Es admirable la puntería que tienen en Blackie Books con sus autores. Peter Heller se estrenó con buen resultado, James Rhodes vendió como churros, Miqui Otero repitió con una gran fiesta (aunque a este no sé qué le ven). En cuanto a los titulares, ya ni te cuento: Miguel Noguera, Ben Brooks… ya no se quieren ir a otro sitio. Cuenta la leyenda que las colas de sus stands salen del local y doblan la esquina.

El caso es que yo venía a hablar de Ben Brooks. Me gusta este chaval, me recuerda al típico amigo que siempre está de fiesta y luego tiene un montón de anécdotas que contar. Te sirves unas cervezas, abres el libro y te echas unas risas, aunque por dentro te reconcome cierto malestar. Cada carcajada es un «joder, las nuevas generaciones van a mandar el mundo a la mierda», «joder, debería estar leyendo literatura de verdad». En esto, Ben Brooks ha dado en el clavo.

Pero lo bueno sería que el autor tuviese algo que decir sobre el tema. El problema queda expuesto sin que se aporte una reflexión auténtica; todo son respuestas vagas, conversaciones de borrachos, filosofía tuitera. Me gustaría que la obra de Brooks madurara, que diseccionara a su generación de verdad en lugar de quedarse en mera pose. Que los jóvenes se drogan mucho ya lo sabemos, que se pasan el día de resaca también, pero ¿qué más?
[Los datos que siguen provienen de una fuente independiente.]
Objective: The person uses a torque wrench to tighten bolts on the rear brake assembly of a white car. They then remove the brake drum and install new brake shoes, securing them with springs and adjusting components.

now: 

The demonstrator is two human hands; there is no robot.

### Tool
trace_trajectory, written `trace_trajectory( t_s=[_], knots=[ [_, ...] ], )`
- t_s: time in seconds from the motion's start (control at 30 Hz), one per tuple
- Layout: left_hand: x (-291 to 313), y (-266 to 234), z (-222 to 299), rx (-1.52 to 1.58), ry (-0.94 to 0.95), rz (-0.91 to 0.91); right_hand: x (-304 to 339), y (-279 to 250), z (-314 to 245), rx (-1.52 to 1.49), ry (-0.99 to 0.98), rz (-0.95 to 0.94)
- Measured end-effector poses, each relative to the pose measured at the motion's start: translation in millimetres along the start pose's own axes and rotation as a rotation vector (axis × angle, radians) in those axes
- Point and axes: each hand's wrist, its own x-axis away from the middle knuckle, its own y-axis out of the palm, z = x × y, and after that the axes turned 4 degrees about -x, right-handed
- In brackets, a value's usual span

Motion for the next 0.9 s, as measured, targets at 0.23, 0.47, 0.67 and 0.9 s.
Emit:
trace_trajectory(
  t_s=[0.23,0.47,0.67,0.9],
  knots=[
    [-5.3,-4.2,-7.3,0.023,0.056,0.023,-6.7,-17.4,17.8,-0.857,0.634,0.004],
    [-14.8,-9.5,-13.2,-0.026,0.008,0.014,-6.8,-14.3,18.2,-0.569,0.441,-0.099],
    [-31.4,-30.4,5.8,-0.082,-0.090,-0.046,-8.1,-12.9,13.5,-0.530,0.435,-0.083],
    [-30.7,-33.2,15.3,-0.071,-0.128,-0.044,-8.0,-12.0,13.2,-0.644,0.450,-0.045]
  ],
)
Empiezo a pensar que este escritor es un vendedor de humo. Ha encontrado un universo cómodo para escribir, una distopía adolescente donde estos torean a sus progenitores y se pasan el día autodestruyéndose y preocupándose levemente por ciertas alteraciones en sus vidas. Historias que resultarán emocionantes para los escolares, aunque dejarán indiferentes a los demás. No encontramos nada interesante en estas páginas salvo la capacidad de entretener de su perpetrador. El romanticismo de las drogas ya se perdió con la Beat Generation (los mismos que las pusieron de moda) y su compañero generacional Tao Lin ya nos había descrito antes (despertando asimismo algunos bostezos) el vacío existencial de los millennials.

«—Entiendo por qué el cuerpo deja de existir, pero no entiendo por qué la parte a la que le gusta Tarkovsky y tatuarse las piernas desaparecería. Esa parte tiene que ir a algún sitio. No es solo líquido en el cerebro.
—¿Te refieres al alma o algo así?
—No tiene sentido.
—Probablemente no».

Probablemente este sea el último libro de Ben Brooks que lea; como mínimo hay que darle unos cuantos añitos para que se curtaCrezco me gustó, Lolito me pareció algo flojo y Hurra es más de lo mismo. Quizá si se arriesgara a profundizar resultaría más sugestivo, pero si la cosa sigue así no cuesta nada imaginarse a un escritor de cincuenta años arrasado por la resaca y con síndrome de Peter Pan escribiendo relatos sobre adolescentes que beben y se tocan. Menudo repelús.